Cognical Provides Online Payment Options For The Underbanked

Just in time for the holidays, a service called Zibby is launching to give the underbanked and thin-file or underwater credit applicants a way to buy white goods online.

Cognical, the company behind the Zibby payment option is the brain-child of 37-year-old Brandon Wright and his wunderkind chief technology officer, the 23-year-old Chinedu Eleanya, is angling to make it easier for consumers with low credit ratings or no credit ratings to buy the things they need online.

The company, which graduated from the Entrepreneurs Roundtable Accelerator in New York, was founded in the summer of 2012 as a way to solve the issue of lending to consumers with little or no credit histories, or bad credit, for items like washing machines, dryers and other durable goods.

“If you want to solve an underwriting problem, you solve it with the non-prime consumer,” says Wright. “We spent a lot of time building decision engines for non-prime lenders. Those lenders were inefficient in the way they handled data and they weren’t going to meet the needs of these non-prime consumers. Going direct to the consumer for us meant that we could reduce the cost and meet the need.”

So that’s exactly what the company did. Think of it as a lease-to-own payment option now available online through the company’s service — dubbed Zibby.

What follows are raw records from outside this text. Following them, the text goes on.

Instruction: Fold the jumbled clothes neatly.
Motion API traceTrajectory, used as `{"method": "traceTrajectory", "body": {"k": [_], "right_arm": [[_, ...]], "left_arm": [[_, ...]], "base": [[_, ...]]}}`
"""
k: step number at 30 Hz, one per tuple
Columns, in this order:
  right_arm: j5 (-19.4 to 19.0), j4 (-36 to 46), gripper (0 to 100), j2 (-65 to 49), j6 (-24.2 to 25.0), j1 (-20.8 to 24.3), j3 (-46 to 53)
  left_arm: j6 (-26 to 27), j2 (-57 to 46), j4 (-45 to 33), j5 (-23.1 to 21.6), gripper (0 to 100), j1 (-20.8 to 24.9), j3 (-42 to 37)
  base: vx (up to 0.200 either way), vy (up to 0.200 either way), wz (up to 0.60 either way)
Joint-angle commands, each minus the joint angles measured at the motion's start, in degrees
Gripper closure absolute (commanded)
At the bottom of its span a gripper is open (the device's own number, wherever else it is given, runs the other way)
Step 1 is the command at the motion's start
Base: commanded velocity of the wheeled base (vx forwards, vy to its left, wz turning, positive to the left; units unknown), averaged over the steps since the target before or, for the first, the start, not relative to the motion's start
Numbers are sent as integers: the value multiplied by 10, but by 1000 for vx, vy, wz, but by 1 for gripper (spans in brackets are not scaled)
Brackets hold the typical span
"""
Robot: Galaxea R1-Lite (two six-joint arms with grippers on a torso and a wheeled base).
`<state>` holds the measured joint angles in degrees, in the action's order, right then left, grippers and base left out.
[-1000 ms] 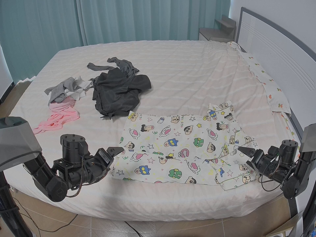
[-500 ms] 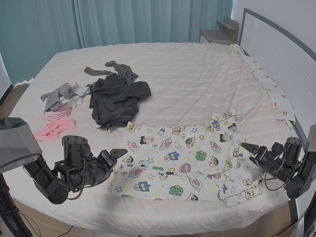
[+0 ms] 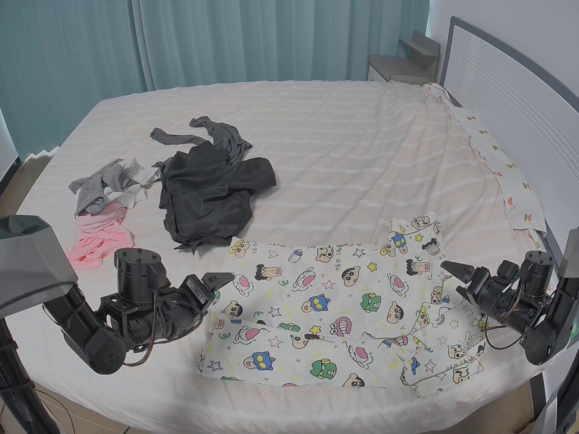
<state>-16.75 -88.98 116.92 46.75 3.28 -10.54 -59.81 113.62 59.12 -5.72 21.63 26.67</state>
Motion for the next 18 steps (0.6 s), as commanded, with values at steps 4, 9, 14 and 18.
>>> {"method": "traceTrajectory", "body": {"k": [4, 9, 14, 18], "right_arm": [[0, -8, 0, 0, 0, 0, 0], [0, -8, 0, 0, 0, 0, 0], [0, -8, 0, 2, 0, 0, 0], [0, -8, 0, 3, -3, 0, 0]], "left_arm": [[0, 2, 0, 0, 0, 3, 0], [1, 3, 0, 0, 0, 4, 0], [0, 3, 0, 6, 0, 4, 2], [0, 4, 0, 13, 0, 3, 6]], "base": [[0, -200, 0], [0, -200, 0], [0, -80, 0], [0, 0, 0]]}}
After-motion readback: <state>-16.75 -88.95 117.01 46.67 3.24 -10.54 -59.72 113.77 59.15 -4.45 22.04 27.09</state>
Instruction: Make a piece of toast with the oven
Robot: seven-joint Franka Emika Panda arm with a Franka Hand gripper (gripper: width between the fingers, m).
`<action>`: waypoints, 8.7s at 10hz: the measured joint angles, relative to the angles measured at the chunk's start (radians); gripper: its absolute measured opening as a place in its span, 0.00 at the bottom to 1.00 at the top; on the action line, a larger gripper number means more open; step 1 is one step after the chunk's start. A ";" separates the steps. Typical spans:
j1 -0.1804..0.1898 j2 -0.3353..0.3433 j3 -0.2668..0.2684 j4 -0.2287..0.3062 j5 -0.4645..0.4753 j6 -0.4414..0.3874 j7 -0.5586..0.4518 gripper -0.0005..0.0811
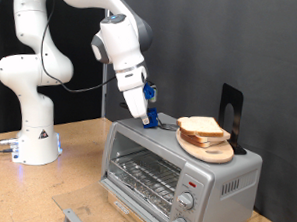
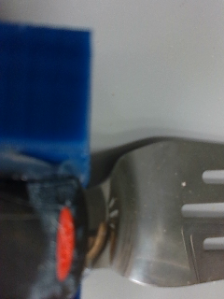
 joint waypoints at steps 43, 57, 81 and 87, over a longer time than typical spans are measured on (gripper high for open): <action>0.022 -0.128 -0.064 0.039 0.130 -0.174 -0.088 0.55; -0.163 -0.242 -0.226 -0.121 0.121 -0.149 -0.056 0.55; -0.150 -0.040 -0.078 0.113 0.009 -0.191 0.086 0.55; -0.158 0.006 -0.048 0.134 -0.031 -0.132 0.190 0.55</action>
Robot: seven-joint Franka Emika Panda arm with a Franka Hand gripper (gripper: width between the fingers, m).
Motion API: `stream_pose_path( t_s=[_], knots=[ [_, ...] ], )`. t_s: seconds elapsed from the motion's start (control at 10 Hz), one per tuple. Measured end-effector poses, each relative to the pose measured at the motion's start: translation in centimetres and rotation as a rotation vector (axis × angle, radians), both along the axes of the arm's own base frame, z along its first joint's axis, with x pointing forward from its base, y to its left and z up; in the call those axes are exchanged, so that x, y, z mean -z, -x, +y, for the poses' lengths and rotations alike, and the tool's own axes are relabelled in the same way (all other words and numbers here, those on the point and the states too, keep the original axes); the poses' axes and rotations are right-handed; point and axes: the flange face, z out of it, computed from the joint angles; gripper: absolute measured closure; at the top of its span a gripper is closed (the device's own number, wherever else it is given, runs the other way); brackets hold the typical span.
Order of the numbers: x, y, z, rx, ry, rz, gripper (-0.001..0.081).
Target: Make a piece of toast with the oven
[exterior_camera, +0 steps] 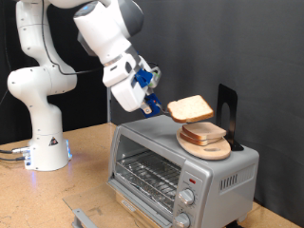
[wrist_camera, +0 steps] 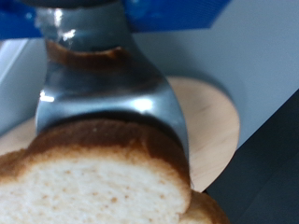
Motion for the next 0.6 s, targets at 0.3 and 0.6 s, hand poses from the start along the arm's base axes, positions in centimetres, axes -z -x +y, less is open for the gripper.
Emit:
stream_pose_path(
  t_s=[0.3,0.6],
  knots=[
    [-0.2,0.5,-0.7,-0.014,-0.011,-0.003,0.044],
    [-0.5,0.4,-3.0,-0.063,-0.028,-0.083,0.044]
  ],
)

For Wright and his co-founders, the Zibby service offers a way to solve the problem of unsecured lending. Using a simple three-step-process an applicant can browse online for a purchase, be transferred into the Zibby site at the time of payment, and enter a few pieces of information. They’re credit is secured in a matter of seconds and they’re returned to the original e-commerce site to fill out the rest of the information that may be needed for delivery.

Zibby_popup‘The lease-to-own product does not exist for the online consumer. The cost of lease-to-own is dramatically lower than the cost of unsecured debt. [And it’s] is a way to get consumers access to necessities at a lower cost than if we were just to lend them money,” says Wright.

Unlike a brick-and-mortar lease-to-own store, customers using Cognical are guaranteed a new item, which is less subject to wear-and-tear and is likely to last longer than a previously rented item, according to Cognical’s chief executive.

The company also benefits retailers by opening them up to customers. Roughly 46% of people have a credit score less than 700, which renders them ineligible for a lot of credit cards and therefore incapable of using credit to purchase big-ticket items online, where those purchases can be cheaper. And for retailers trying to reach the new, millennial consumer, nearly 34% of that population don’t have credit cards.

Wright and his team were initially focused on selling tools to provide better insights into loans to underbanked clients to lenders, but quickly found that the market wasn’t receptive to new technology. So in 2013, the company pivoted from focusing on lenders to becoming a lender itself.

Currently, the company is offering its services through small online properties in the Midwest, but Wright says that it will expand into other retailers who sell online in the next few months.

“By January we should be live with retailers that have $3.2 billion in sales,” says Wright.

The company’s Zibby payment option should begin cropping up on select retailers websites in November, with a larger roll-out (an additional electronics shop) slated to come online in February.